Align Technology Stock: Not Aligned (NASDAQ:ALGN)

Modern dental drills and empty chair at the dentist

Simon Skafar

shares of align technology (NASDAQ:ALGN) have fallen to historically low levels, reason enough to update a thesis that dates back to spring 2019, when I concluded that Align wasn’t smiling not yet written in investors’ faces when trading at levels where stocks are still trading at some three years later.

At the time, the company was facing headwinds from slower top-line growth and margin pressures, and even when expectations have plummeted, expectations were high. What happened in the three-year gap was a huge boom, as shares continued to rally in 2021, climbing to levels around the $700 mark that have now lost three-quarters of their value at $180 a share.

Some perspective

Founded in 1997 as a manufacturer of clear aligners, Align received FDA approval for its Invisalign system a year later, prompting the company to quickly go public and embark on a multi-year shareholder value drive. Aligners may be less effective than braces for patients with mild misaligned teeth, but they are more comfortable, cheaper and, as positive features, are invisible.

By 2017, sales had grown to nearly $1.5 billion, generated from the sale of about a million Invisalign cases priced at around $1,400 each. The company has been solidly profitable, with GAAP earnings of $231 million, which translates to less than $3 per share, while adjusted earnings were $4 per share.

After a strong first half of 2018, the company was on track to report 2018 adjusted earnings of $5 per share, with revenue growth slowing to 20% for an earnings multiple of 40. That valuation was a bit too demanding, in my view, given slower growth in China, slower adoption in the US, and concerns about pressure on margins while the competition likes it Smile Direct Club (SDC) did well, at least back then.

Boom – bust

Between late 2019 and now, Align’s stock has experienced a tremendous boom, particularly in the second half of 2020 and 2021 as the market extrapolated operating momentum and took stocks, including Align’s, to stratospheric highs.

In February 2021, the company announced very strong 2020 results. Despite the pandemic, the company was able to squeeze out a 3% increase in full-year sales to nearly $2.5 billion as momentum was much stronger in the fourth quarter. Despite the modest growth, the company saw adjusted earnings fall from $5.97 to $5.25 per share, yet the run rate was already far stronger based on fourth-quarter results as the company was a major casualty of the pandemic and alignment volume meanwhile severely impacted the initial breakout time.

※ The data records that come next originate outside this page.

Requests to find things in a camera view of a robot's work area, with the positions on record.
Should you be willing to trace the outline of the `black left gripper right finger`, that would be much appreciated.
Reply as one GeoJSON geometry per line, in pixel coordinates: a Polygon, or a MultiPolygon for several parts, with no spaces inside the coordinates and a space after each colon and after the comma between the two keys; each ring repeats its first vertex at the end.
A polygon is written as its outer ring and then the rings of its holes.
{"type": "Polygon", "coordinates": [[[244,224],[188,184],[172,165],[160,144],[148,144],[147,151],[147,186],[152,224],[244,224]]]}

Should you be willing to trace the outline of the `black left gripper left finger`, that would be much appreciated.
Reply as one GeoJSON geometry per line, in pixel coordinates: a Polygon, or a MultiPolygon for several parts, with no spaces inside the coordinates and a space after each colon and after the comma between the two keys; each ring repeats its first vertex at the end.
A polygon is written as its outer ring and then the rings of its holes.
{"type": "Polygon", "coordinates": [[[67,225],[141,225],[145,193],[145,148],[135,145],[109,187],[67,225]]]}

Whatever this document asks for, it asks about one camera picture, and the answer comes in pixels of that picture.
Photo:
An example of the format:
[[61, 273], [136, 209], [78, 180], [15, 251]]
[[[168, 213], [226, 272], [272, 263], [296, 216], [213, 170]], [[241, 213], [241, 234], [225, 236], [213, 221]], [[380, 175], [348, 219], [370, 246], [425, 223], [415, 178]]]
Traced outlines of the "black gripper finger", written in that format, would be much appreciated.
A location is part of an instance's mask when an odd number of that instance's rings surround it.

After a solid first quarter, the company forecast 2021 sales to average $3.8 billion. In the end (early 2022), it turned out that revenue grew to levels as high as $3.95 billion. The company reported GAAP operating income this year of $976 million, GAAP net income of $772 million and earnings per share of $9.69.

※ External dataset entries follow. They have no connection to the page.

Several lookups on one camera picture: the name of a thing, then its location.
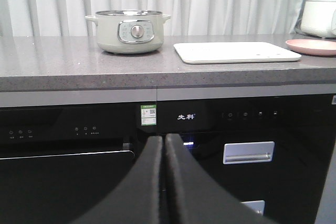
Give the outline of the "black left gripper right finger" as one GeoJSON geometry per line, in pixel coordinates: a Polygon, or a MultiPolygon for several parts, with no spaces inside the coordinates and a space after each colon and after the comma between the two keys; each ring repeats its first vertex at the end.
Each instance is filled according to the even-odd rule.
{"type": "Polygon", "coordinates": [[[243,205],[203,170],[178,134],[165,137],[165,178],[171,223],[272,223],[243,205]]]}

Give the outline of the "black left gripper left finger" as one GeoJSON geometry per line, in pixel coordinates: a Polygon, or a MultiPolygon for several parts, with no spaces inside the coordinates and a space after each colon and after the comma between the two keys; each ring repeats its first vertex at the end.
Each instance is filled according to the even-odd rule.
{"type": "Polygon", "coordinates": [[[149,137],[125,178],[73,223],[160,223],[162,149],[162,137],[149,137]]]}

Non-GAAP earnings were $11.22 per share, although most of that difference is due to the exclusion of stock-based compensation expense, making a $10 per share earnings rate realistic. Net cash of $1.3 billion equated to an additional $16 per share based on nearly 80 million shares outstanding.

Needless to say, with shares trading at $700 at their peak, valuations were already more than 60 times earnings, even with operating margins already hovering around 20%. This was driven by euphoria and strong growth with sales growth of around 60%.

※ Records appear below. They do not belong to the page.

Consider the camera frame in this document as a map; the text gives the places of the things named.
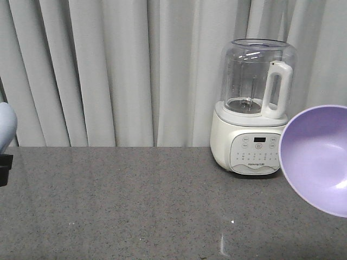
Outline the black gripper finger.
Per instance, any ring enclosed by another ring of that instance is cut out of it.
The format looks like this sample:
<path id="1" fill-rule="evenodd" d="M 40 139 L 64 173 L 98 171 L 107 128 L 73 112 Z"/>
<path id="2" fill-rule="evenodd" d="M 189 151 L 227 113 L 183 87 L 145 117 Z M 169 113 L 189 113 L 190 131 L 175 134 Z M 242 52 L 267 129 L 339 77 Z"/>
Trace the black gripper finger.
<path id="1" fill-rule="evenodd" d="M 9 171 L 12 168 L 13 155 L 1 154 L 0 156 L 0 187 L 8 184 Z"/>

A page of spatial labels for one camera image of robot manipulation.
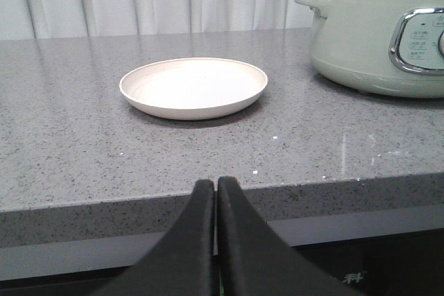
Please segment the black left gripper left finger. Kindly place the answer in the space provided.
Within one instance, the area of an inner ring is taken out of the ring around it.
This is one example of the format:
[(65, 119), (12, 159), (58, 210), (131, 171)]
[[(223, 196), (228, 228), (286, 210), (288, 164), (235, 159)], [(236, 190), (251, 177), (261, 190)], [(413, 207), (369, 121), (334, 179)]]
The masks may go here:
[(134, 266), (94, 295), (211, 295), (214, 183), (196, 182), (173, 226)]

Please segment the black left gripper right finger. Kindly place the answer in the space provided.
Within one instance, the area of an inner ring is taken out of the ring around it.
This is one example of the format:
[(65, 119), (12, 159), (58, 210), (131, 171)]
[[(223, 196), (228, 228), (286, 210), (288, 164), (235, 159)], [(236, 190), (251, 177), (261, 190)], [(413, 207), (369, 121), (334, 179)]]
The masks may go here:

With that in mind, it became very difficult to maintain momentum, let alone grow sales, as it became terribly difficult to compare. After a first-quarter revenue increase of 9% (annualized), second-quarter revenue declined 4% as margin pressure was seen, in part due to the strong dollar.

Those effects were even more pronounced in the third quarter, a period in which revenue declined 12% to $890 million, as GAAP operating income fell a full 10 points to nearly 16% of revenue. That drives earnings down to $72 million, or $0.93 per share. With GAAP earnings so far this year at just over $4 per share for a realistic figure of $5 per share, I’m afraid to use adjusted earnings numbers since most of the voting is stock-based compensation relates.

Net cash is down to $1.14 billion due to continued share repurchases, with 78 million shares outstanding now down to a net cash position of $15 per share. With shares trading at $180 per share, an unleveraged company is trading at $165 per share, a realistic 33x earnings multiple, giving the company a current company valuation of $13 billion .

What now?

Despite deteriorating results, shares have underperformed more as the company increased the pace of share buybacks, including some reassurance from its CEO, Joe Hogan. The economic sensibility of the deal shows that as we know, this is not a pandemic game, but really a luxury product, therefore affected by economic conditions. A strong dollar cited as the reason for the shortfall only tells part of the story, as constant currency growth has also been negative and margins have taken a huge hit.

With a valuation of $13 billion and trending sales of nearly $4 billion, the company trades a little over triple sales, which is a reasonable sales multiple for a medical device, although of course this isn’t a pure medical device. For now, current earnings multiples remain elevated at around 30x earnings, but it appears that fundamental support is at levels not too far from here.

The supporting element seems gone, but it seems too early to smile and buy the stock.